Authors
1 Pediatric Department of Kurdistan University of Medical Sciences, Sanandaj, Iran.
2 Ghods Hospital, Paveh, Iran.
3 Faculty of Medicine, Kurdistan University of Medical Science, Sanandaj, Iran.
4 Health Management Deputy of Research, Kurdistan University of Medical Sciences, Sanandaj, Iran
Abstract
Keywords
Hyperbilirubinemia is a common finding in neonates. 60% of term neonates and 80% of preterm neonates suffer from jaundice during the first week of life (1). Transient encephalopathy and kernicterus are among the complications induced by hyperbilirubinemia (2, 3).
For the better treatment of neonatal jaundice, measuring bilirubin levels is vital; which is usually done by visual, cutaneous, and serum evaluations (4). Although visual assessment is simple, it has two major shortcomings; it is dependent on the physicians experience with no accurate and reliable criteria, and possible estimations in this method are based on the cephalocaudal trend of jaundice.
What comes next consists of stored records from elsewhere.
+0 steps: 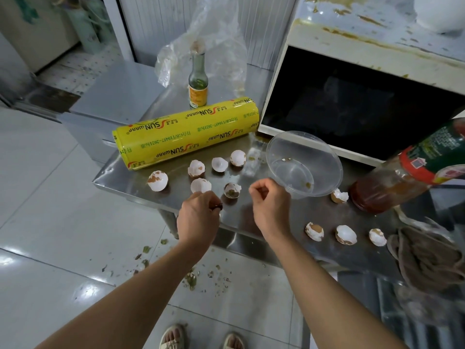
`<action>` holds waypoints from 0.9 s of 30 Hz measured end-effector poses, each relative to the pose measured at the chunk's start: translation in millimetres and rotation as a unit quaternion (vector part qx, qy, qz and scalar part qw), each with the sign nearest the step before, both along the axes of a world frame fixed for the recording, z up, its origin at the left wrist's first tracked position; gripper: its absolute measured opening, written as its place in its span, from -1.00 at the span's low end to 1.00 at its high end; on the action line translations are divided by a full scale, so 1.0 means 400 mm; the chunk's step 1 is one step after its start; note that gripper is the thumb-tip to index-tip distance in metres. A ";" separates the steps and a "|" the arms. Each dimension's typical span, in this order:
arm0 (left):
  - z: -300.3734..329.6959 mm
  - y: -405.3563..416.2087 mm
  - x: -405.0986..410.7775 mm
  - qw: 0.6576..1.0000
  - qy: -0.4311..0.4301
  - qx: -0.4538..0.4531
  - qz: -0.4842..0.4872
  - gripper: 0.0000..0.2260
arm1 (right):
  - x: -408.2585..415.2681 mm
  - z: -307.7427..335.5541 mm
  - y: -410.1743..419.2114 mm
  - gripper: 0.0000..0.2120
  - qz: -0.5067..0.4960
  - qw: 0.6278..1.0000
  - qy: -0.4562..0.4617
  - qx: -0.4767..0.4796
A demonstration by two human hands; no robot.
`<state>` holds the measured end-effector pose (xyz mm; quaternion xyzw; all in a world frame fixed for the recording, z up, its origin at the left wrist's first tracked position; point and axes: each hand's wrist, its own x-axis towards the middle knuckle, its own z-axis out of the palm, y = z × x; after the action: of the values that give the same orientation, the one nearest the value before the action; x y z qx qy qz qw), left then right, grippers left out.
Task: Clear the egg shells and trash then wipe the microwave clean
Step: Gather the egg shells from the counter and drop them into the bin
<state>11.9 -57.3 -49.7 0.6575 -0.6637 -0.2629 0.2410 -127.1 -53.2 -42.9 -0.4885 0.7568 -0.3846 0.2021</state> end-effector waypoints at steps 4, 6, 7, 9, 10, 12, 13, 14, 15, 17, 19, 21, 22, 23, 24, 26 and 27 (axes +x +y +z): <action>0.017 -0.004 0.027 0.999 0.020 -0.025 0.005 -0.91 | 0.037 -0.013 -0.043 -0.94 0.050 0.998 0.021 0.041; 0.025 -0.012 0.037 0.999 0.017 -0.029 0.002 -0.93 | 0.039 -0.018 -0.043 -0.89 0.053 0.996 0.031 0.071; 0.027 -0.018 0.038 0.999 0.017 -0.027 0.001 -0.94 | 0.035 -0.015 -0.040 -0.88 0.048 0.996 0.030 0.073; 0.036 -0.032 0.032 1.000 0.020 -0.023 -0.001 -0.93 | 0.024 -0.005 -0.032 -0.87 0.038 0.997 0.023 0.061; 0.042 -0.040 0.024 1.000 0.019 -0.020 -0.001 -0.93 | 0.018 0.001 -0.029 -0.87 0.034 0.998 0.016 0.051; 0.057 -0.057 0.003 1.000 0.002 -0.011 0.000 -0.93 | 0.008 0.009 -0.026 -0.89 0.028 0.999 0.001 0.035; 0.065 -0.066 -0.009 1.000 -0.012 -0.009 -0.004 -0.94 | 0.005 0.012 -0.026 -0.90 0.028 0.999 -0.005 0.032; 0.073 -0.074 -0.021 1.000 -0.026 -0.007 -0.008 -0.94 | 0.003 0.013 -0.028 -0.91 0.029 0.999 -0.011 0.031; 0.077 -0.083 -0.032 0.999 -0.039 -0.003 -0.013 -0.93 | 0.002 0.013 -0.030 -0.91 0.029 0.999 -0.016 0.033; 0.077 -0.097 -0.049 0.998 -0.065 0.008 -0.025 -0.91 | 0.000 0.010 -0.036 -0.91 0.020 0.999 -0.020 0.036; 0.068 -0.107 -0.057 0.995 -0.087 0.013 -0.039 -0.89 | -0.001 0.006 -0.039 -0.90 0.007 0.999 -0.021 0.037; 0.062 -0.112 -0.057 0.993 -0.105 0.014 -0.051 -0.86 | -0.006 -0.001 -0.037 -0.86 0.002 0.999 -0.013 0.041; 0.062 -0.113 -0.055 0.992 -0.114 0.015 -0.057 -0.85 | -0.010 -0.005 -0.033 -0.84 0.003 0.999 -0.003 0.045; 0.063 -0.113 -0.051 0.991 -0.120 0.016 -0.060 -0.84 | -0.015 -0.008 -0.028 -0.82 0.004 0.999 0.011 0.049; 0.065 -0.113 -0.048 0.991 -0.123 0.016 -0.060 -0.84 | -0.020 -0.012 -0.023 -0.81 0.004 0.998 0.025 0.057; 0.070 -0.110 -0.036 0.992 -0.116 0.005 -0.053 -0.81 | -0.027 -0.019 -0.016 -0.83 0.008 0.996 0.044 0.080; 0.071 -0.108 -0.029 0.992 -0.112 -0.003 -0.051 -0.80 | -0.029 -0.023 -0.015 -0.84 0.014 0.994 0.051 0.094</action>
<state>0.1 -100.6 -21.2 0.6473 -0.7199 -0.1976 0.1540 -138.7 -59.3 -52.2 -0.4968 0.7919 -0.2837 0.2135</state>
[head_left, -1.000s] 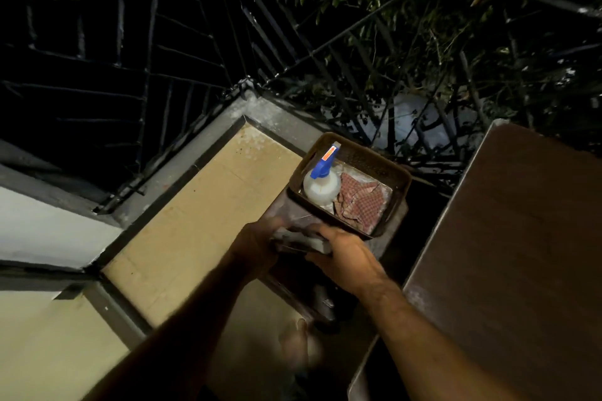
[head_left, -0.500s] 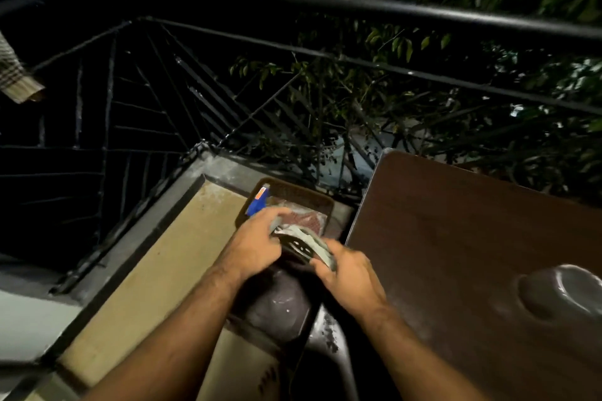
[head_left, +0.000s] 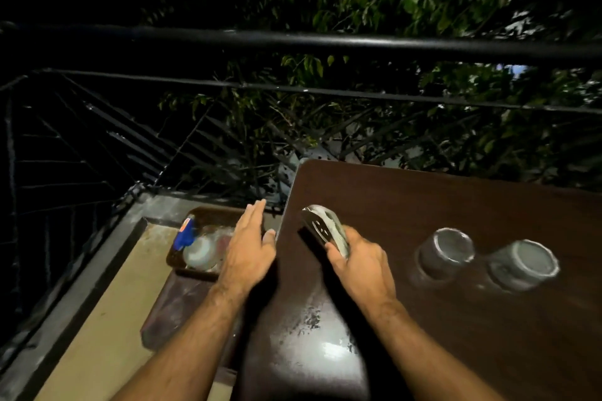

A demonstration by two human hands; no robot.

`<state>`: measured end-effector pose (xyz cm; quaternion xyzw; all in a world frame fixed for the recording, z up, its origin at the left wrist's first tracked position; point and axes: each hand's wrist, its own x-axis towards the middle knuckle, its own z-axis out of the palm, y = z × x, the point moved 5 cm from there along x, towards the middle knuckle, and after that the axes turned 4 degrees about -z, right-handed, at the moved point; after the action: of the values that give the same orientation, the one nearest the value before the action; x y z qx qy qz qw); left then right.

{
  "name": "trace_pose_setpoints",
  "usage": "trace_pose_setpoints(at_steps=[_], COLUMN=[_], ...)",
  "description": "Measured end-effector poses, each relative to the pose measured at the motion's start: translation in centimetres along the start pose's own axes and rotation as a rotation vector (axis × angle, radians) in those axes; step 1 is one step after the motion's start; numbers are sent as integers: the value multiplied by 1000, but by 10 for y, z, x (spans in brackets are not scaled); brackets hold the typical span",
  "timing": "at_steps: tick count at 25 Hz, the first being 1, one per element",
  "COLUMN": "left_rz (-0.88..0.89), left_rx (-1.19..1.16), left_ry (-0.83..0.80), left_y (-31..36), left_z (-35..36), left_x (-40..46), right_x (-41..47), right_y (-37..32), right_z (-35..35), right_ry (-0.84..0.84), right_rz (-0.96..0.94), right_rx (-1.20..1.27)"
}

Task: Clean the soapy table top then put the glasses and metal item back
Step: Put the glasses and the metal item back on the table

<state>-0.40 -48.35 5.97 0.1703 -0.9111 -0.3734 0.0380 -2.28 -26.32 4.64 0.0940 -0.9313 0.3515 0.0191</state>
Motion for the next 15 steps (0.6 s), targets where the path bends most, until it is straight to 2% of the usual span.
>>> trace_pose_setpoints(at_steps=[9, 15], left_rz=[110, 166], left_rx=[-34, -55], left_ry=[-41, -93], left_y=[101, 156], left_z=[82, 137], left_x=[-4, -27], right_x=[-13, -28], right_y=[71, 134], right_z=[-126, -204], right_ry=[214, 313], right_rz=[98, 240], right_rx=[-52, -43])
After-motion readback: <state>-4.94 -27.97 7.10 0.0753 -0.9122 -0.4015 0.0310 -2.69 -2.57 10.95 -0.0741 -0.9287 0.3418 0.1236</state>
Moreover, the color of skin and clothes as well as the lighting affect visual estimation (4-6).
Total serum bilirubin (TSB) measurement is also not an ideal method of measurement because it could have complications such as infection, anemia, pain, and stress because of frequent blood sampling. Moreover, this method is stressful, time consuming and expensive (1). In cases at a high risk of kernicterus such as day-one icter, hepatosplenomegaly, etc, TSB measurement, follow-up and hospitalization are necessary (7, 8).
In recent decades, noninvasive bilirubin measurements have been presented for reducing patients’ stress, laboratory expenses, and the need for blood sampling. One of these noninvasive methods is transcutaneous bilirubinometry (TCB) (9). In TCB, the bilirubinometer is pressed against the skin causing pallor, and bilirubin levels are measured in different ways using light waves (10, 11).
Studies comparing the correlation between TSB and TCB have yielded different results. Briscoe and colleagues found a relatively high correlation between TSB and TCB (12); while Janjindamai and colleagues did not find a clear relationship between the results of the two measurements (13). In the later study, the researchers have mentioned that TCB is as accurate as TSB and can replace it (13). Karon and co-workers showed that TCB is a sensitive but nonspecific method for predicting the risk of neonatal icter (14).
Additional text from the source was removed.